**What is needed:** Which lines run from the start of the data below to the line containing "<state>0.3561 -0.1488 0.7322"? Set them down exactly, with none added.

START Dataset excerpt

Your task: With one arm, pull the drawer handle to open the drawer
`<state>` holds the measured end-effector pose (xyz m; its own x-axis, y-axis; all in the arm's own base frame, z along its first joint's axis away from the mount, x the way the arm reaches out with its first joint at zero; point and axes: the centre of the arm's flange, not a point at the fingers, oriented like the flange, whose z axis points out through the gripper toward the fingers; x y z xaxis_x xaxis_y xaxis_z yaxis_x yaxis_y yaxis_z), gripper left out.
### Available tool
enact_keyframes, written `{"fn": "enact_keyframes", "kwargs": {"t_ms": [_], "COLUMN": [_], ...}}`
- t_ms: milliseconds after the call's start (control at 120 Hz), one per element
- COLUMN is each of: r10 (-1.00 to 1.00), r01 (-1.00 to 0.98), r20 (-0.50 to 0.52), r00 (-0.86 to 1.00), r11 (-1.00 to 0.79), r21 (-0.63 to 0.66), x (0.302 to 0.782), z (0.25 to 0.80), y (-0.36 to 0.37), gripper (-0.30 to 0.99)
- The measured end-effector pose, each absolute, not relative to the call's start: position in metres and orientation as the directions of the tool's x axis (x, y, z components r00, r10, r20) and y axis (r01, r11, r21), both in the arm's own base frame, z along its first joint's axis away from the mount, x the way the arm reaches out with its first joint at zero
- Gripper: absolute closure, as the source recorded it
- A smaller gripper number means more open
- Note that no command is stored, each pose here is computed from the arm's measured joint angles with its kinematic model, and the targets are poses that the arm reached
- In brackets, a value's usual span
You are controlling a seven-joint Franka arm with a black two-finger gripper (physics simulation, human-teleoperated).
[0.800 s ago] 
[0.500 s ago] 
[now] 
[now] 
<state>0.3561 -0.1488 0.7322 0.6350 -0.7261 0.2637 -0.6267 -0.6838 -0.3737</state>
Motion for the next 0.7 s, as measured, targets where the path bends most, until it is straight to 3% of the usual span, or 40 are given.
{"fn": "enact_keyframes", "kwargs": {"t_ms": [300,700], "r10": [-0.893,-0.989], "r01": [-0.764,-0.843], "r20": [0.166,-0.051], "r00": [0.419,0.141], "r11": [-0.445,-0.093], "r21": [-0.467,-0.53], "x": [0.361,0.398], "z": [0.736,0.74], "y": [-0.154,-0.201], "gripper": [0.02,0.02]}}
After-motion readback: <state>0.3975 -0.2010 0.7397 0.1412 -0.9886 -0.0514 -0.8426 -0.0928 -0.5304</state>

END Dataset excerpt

**Output of the exercise:**
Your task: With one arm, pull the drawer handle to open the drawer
`<state>` holds the measured end-effector pose (xyz m; its own x-axis, y-axis; all in the arm's own base frame, z along its first joint's axis away from the mount, x the way the arm reaches out with its first joint at zero; point and axes: the centre of the arm's flange, not a point at the fingers, oriented like the flange, whose z axis points out through the gripper toward the fingers; x y z xaxis_x xaxis_y xaxis_z yaxis_x yaxis_y yaxis_z), gripper left out.
### Available tool
enact_keyframes, written `{"fn": "enact_keyframes", "kwargs": {"t_ms": [_], "COLUMN": [_], ...}}`
- t_ms: milliseconds after the call's start (control at 120 Hz), one per element
- COLUMN is each of: r10 (-1.00 to 1.00), r01 (-1.00 to 0.98), r20 (-0.50 to 0.52), r00 (-0.86 to 1.00), r11 (-1.00 to 0.79), r21 (-0.63 to 0.66), x (0.302 to 0.782), z (0.25 to 0.80), y (-0.36 to 0.37), gripper (-0.30 to 0.99)
- The measured end-effector pose, each absolute, not relative to the call's start: position in metres and orientation as the directions of the tool's x axis (x, y, z components r00, r10, r20) and y axis (r01, r11, r21), both in the arm's own base frame, z along its first joint's axis away from the mount, x the way the arm reaches out with its first joint at zero
- Gripper: absolute closure, as the source recorded it
- A smaller gripper number means more open
- Note that no command is stored, each pose here is computed from the arm's measured joint angles with its kinematic model, and the targets are poses that the arm reached
- In brackets, a value's usual span
You are controlling a seven-joint Franka arm with a black two-finger gripper (physics simulation, human-teleoperated).
[0.800 s ago] 
[0.500 s ago] 
[now] 
[now] 
<state>0.3561 -0.1488 0.7322 0.6350 -0.7261 0.2637 -0.6267 -0.6838 -0.3737</state>

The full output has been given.